What you have to do:
Where does the string "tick" appear in the material? Copy each line that holds it.

Records shown:
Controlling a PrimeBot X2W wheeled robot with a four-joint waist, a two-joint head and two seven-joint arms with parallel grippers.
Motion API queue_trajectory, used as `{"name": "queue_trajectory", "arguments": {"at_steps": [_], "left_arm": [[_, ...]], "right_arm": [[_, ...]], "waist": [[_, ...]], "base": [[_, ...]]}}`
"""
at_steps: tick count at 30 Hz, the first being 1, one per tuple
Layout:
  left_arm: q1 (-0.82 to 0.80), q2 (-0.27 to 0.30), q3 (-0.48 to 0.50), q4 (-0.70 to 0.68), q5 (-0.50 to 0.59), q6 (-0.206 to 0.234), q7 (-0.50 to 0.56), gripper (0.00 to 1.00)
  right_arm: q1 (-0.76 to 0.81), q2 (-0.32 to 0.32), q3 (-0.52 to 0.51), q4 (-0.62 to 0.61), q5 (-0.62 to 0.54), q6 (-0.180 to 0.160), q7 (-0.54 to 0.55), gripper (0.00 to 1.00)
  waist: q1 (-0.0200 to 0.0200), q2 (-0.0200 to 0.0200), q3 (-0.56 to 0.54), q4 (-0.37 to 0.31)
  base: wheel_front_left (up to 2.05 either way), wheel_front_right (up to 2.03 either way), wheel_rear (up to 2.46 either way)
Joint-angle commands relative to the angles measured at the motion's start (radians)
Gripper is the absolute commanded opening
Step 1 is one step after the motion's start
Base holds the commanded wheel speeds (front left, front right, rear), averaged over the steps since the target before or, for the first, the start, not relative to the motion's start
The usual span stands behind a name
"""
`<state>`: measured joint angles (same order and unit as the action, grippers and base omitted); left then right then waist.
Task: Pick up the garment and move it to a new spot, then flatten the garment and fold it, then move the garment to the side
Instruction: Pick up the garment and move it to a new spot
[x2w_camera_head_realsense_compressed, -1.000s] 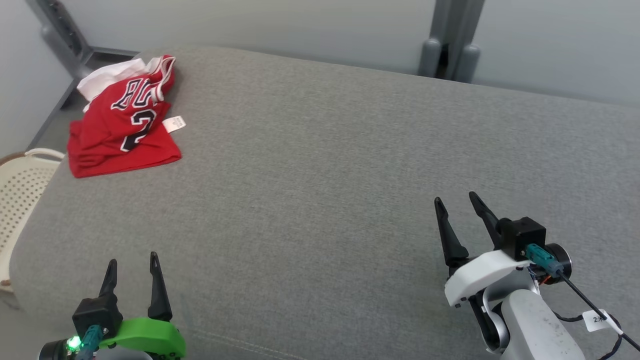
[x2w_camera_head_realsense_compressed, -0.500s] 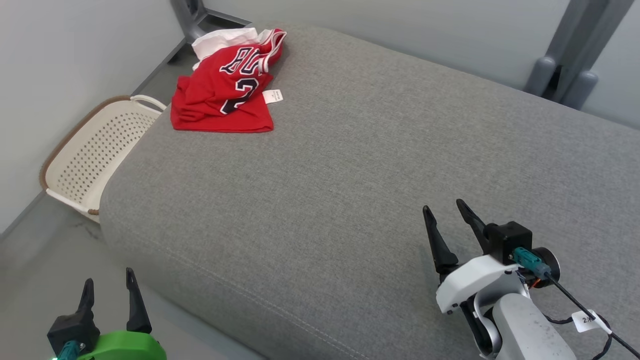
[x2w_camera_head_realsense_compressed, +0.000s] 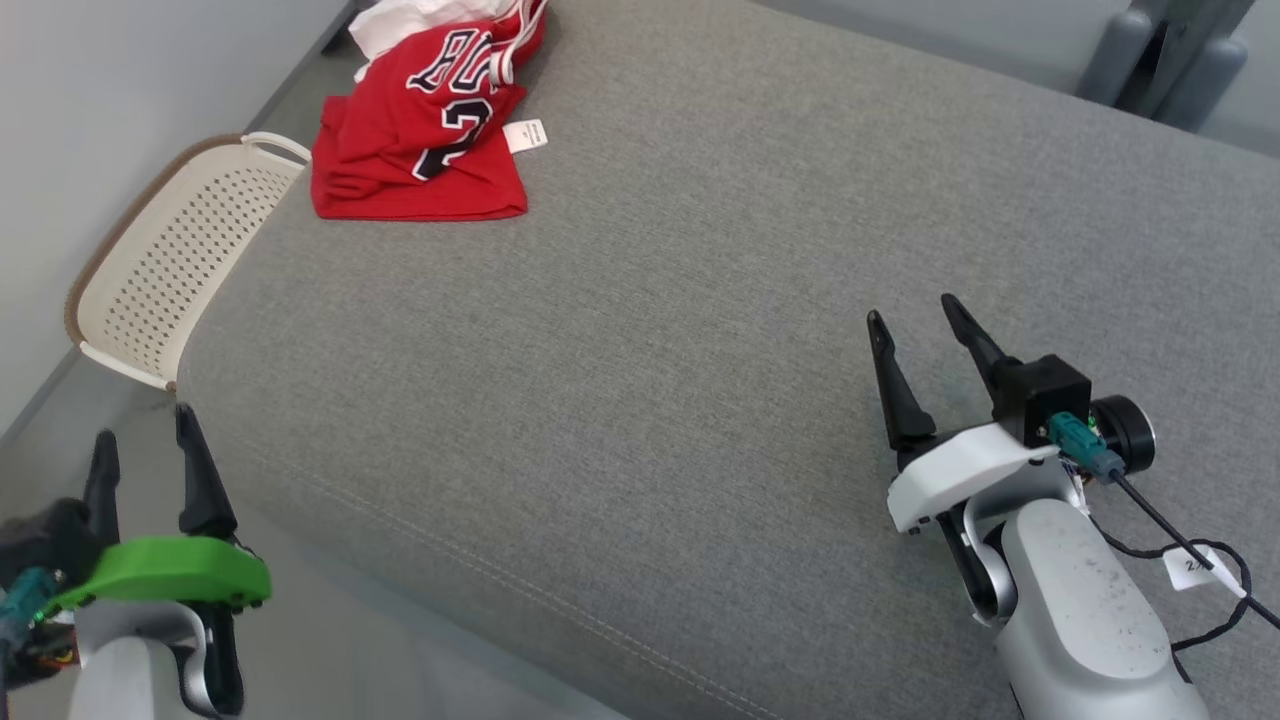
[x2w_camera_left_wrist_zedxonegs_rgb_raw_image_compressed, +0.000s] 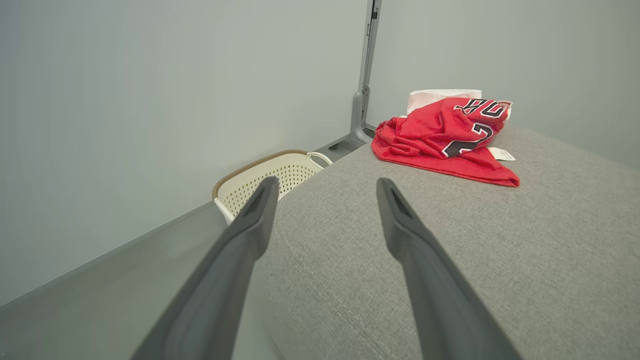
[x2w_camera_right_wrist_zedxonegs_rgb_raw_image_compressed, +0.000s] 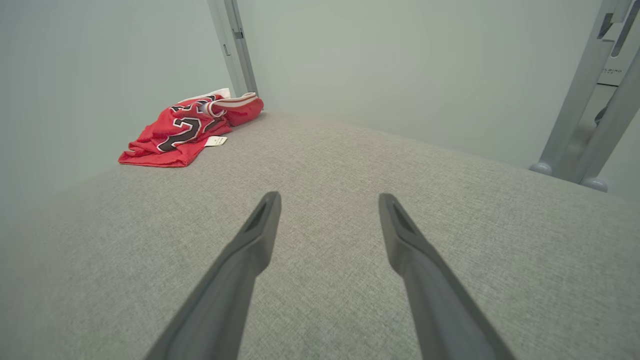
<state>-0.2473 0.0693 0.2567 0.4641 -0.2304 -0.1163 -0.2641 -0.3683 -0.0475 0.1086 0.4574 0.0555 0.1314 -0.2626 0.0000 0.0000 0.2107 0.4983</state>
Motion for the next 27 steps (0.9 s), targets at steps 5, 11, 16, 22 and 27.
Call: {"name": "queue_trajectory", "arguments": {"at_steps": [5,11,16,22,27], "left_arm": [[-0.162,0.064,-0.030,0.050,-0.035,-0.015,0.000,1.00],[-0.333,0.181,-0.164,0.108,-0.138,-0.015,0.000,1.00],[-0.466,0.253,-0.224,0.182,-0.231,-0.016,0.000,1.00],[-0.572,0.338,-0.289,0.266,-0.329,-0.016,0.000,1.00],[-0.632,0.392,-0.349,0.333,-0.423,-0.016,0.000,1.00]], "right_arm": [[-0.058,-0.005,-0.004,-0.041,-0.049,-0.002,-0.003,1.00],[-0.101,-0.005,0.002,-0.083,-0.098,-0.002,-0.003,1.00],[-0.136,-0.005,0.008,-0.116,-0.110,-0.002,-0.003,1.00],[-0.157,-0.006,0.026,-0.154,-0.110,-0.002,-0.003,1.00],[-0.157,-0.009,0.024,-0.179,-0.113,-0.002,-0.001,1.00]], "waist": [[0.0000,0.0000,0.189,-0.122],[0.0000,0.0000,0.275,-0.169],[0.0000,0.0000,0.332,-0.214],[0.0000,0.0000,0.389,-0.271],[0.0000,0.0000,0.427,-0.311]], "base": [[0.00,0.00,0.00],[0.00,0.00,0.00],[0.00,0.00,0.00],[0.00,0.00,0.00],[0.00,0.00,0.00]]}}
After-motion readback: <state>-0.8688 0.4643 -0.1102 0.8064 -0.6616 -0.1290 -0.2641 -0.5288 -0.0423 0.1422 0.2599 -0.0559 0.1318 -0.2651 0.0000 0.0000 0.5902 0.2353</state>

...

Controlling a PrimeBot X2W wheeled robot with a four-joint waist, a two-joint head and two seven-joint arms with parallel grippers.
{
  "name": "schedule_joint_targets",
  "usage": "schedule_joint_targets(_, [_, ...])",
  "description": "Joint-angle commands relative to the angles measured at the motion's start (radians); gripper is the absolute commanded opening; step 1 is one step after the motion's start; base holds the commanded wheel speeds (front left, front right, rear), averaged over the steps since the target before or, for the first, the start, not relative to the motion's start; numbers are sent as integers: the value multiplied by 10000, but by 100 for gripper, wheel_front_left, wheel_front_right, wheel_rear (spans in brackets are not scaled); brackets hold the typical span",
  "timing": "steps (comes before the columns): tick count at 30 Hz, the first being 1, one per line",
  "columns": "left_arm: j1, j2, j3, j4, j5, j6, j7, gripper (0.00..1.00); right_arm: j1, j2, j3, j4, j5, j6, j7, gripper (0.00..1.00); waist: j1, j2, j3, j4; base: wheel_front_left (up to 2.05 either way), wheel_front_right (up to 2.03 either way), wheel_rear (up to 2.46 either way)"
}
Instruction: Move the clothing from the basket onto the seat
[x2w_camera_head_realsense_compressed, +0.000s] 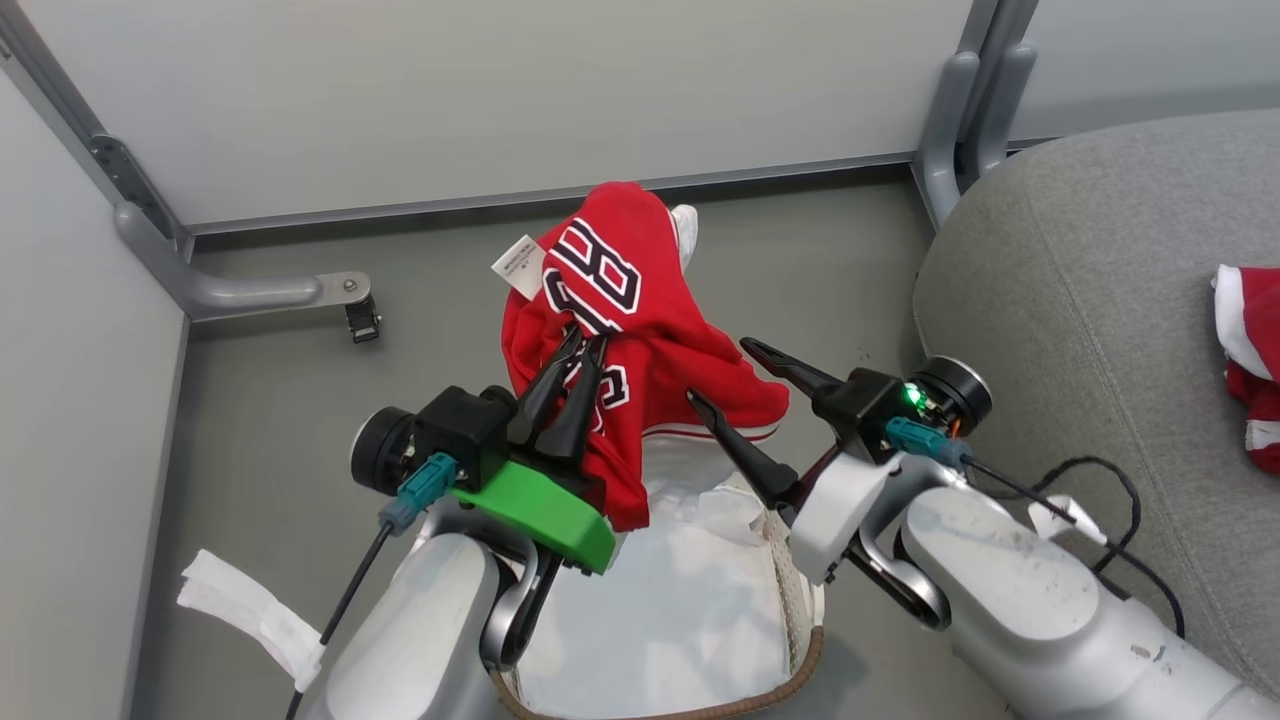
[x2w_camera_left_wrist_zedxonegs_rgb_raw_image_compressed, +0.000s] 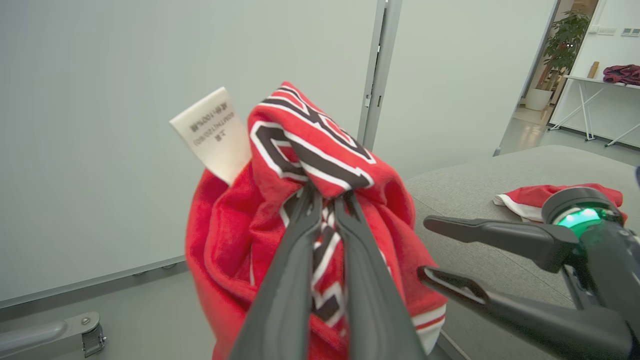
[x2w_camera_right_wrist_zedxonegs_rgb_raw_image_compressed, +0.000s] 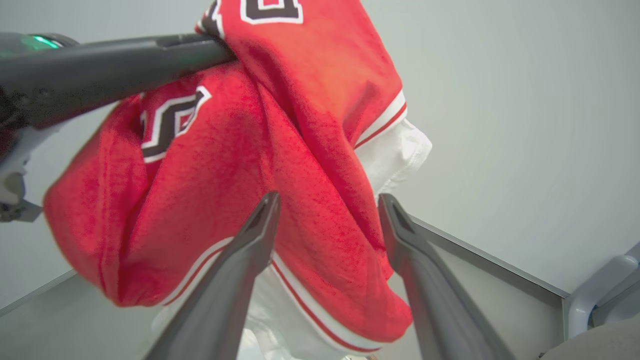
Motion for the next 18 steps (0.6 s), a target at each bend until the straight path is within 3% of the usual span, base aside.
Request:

Output for this task:
at_steps: tick count at 30 Hz, the first being 1, one per tuple
  "timing": "steps (comes before the columns): tick count at 30 Hz, the first being 1, one per line",

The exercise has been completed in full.